He blames "the giggle factor" for a lack of political signals. Politicians don’t want to stand up and call for airships lest they be lampooned in the media.

"The bureaucrats look for political direction but the politicians have not stepped forward. They’ve closed their minds to this topic which is unfortunate because they’re not serving the national interest," he says.

Melanie Quesnel, a media relations advisor with Transport Canada, says there have been no requests yet to certify an airship for freight use, but the department would consider such a request on a case-by-case basis.

That’s not good enough, says Prentice.

"The public has a role in sharing the risk of new developments that are in the national interest. The government can be a catalyst to help the private sector get things started."

Companies in the natural resources field — oil and gas, minerals, and forestry — are universally interested in the potential of airships but they’re unwilling to spend the cash to develop the industry.

"They tell me they’re not ready to invest in aerospace. Their business is digging things out of the ground. But as soon as there’s an airship available, they’d use it," he says. "They’d like to use the technology, but they don’t want to develop it. It comes down to ‘whose baby is it.’ And this is where government could come in. Call it northern development."

He points out that the country is already spending millions to fly people and supplies into and out of the north.

"Look, maybe it isn’t airships. Maybe there’s a better idea. I tell people I’m willing to listen to their idea. What is it? And there’s silence," he says. "I don’t mind being called an evangelist. A bureaucrat’s career would come to an end over this; a politician would be ruined. So who’s left to push this? A university professor."
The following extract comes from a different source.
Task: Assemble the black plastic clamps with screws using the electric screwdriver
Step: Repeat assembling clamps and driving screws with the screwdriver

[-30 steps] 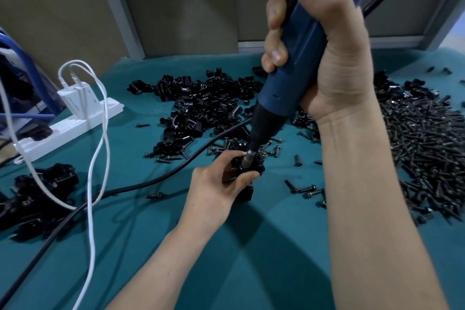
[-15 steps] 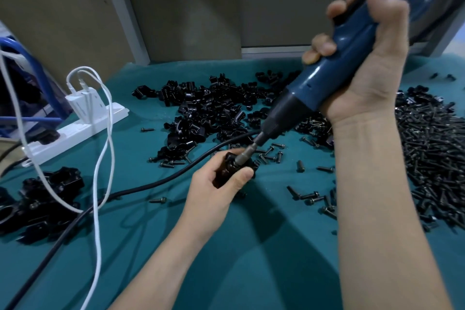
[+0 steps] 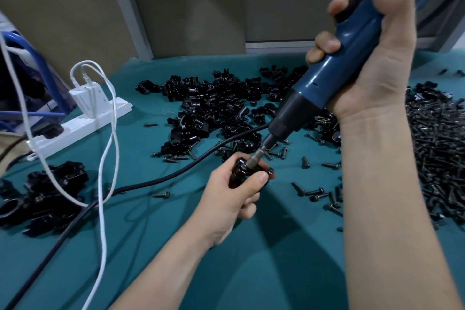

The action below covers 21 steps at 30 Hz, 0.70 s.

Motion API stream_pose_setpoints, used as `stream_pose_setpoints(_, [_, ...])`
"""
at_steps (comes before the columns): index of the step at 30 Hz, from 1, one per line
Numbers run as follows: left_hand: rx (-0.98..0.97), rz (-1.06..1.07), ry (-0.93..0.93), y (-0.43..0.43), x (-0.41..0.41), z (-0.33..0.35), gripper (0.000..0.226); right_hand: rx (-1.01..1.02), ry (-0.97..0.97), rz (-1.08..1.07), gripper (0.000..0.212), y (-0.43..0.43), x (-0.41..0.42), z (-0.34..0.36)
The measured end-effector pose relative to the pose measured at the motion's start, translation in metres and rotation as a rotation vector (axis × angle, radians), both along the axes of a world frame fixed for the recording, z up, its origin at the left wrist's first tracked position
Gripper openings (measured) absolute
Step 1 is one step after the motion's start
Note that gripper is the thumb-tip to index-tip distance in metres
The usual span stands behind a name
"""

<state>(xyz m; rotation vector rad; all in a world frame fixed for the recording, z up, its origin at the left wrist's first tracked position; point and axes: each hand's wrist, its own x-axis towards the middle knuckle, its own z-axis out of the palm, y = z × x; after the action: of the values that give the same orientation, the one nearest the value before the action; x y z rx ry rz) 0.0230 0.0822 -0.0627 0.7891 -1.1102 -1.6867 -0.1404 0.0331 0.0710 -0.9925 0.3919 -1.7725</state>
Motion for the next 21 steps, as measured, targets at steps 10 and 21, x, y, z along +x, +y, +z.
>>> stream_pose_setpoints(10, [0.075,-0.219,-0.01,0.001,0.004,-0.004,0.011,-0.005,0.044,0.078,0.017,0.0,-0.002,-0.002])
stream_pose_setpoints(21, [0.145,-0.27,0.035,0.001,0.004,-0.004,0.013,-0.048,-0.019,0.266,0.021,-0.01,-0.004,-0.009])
Hochstetler, of SAIC, says that although there have been very few airships that have ever operated in Canada, "if airships are perfect for any country, it is Canada."

He says the weather and geographic challenges facing shippers are not trivial. And airship technology is finally advancing enough to meet those challenges.
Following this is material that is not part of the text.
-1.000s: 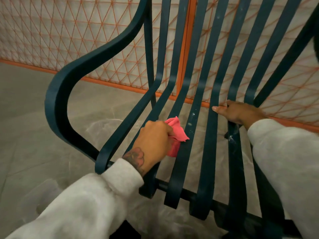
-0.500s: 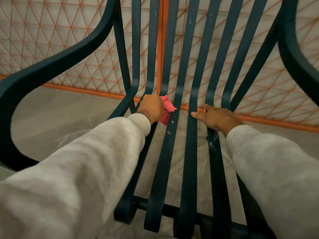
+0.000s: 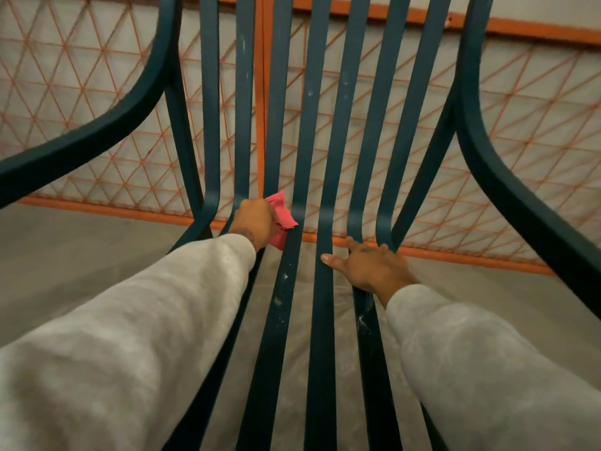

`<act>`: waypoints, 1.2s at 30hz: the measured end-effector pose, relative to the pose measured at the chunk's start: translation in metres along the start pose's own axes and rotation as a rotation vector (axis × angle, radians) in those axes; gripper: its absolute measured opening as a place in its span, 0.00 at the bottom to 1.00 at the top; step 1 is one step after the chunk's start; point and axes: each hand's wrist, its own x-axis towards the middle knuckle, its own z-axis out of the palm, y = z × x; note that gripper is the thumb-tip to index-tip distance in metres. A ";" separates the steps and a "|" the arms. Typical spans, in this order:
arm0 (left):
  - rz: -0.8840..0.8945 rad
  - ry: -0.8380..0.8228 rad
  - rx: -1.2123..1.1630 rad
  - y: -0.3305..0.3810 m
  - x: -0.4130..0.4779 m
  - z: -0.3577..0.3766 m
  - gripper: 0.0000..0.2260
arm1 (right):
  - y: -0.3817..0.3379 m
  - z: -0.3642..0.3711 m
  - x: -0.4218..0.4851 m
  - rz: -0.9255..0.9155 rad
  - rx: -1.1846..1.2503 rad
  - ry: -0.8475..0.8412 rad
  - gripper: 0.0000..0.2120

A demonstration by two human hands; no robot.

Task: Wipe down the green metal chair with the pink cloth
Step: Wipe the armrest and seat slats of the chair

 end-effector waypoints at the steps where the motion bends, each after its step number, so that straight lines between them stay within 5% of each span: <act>1: 0.013 -0.004 0.003 0.000 -0.002 -0.001 0.07 | 0.000 0.000 0.001 -0.002 -0.006 -0.003 0.42; 12: 0.011 -0.112 -0.242 -0.012 -0.078 -0.021 0.08 | 0.007 0.001 0.017 -0.038 -0.008 -0.035 0.46; 20: -0.020 -0.124 -0.354 -0.032 -0.191 -0.042 0.16 | 0.010 0.005 0.036 -0.089 -0.047 -0.060 0.73; 29: -0.023 -0.116 -0.418 -0.042 -0.287 -0.060 0.17 | 0.002 -0.011 0.001 -0.135 0.057 -0.076 0.44; 34: -0.002 -0.062 -0.409 -0.050 -0.328 -0.058 0.17 | 0.021 0.007 0.049 -0.121 0.100 -0.064 0.63; 36: -0.006 -0.056 -0.394 -0.052 -0.333 -0.058 0.17 | 0.018 0.007 0.034 -0.096 0.165 -0.059 0.61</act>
And Prentice believes when airships finally do come, they will bring a transportation revolution.

"Once this begins, it’s going to change a lot of things. It’s what is called a disruptive technology. Mining will change. Moving rocks and trees will change. Northern communities will change. Moving fruits and vegetables over the Amazon… carrying cargo over polar bear grounds… things we can’t even visualize yet will be possible. It’s exciting. And that’s what drives an ­academic like me crazy! You can see all this potential!"

The evangelist is in fine form.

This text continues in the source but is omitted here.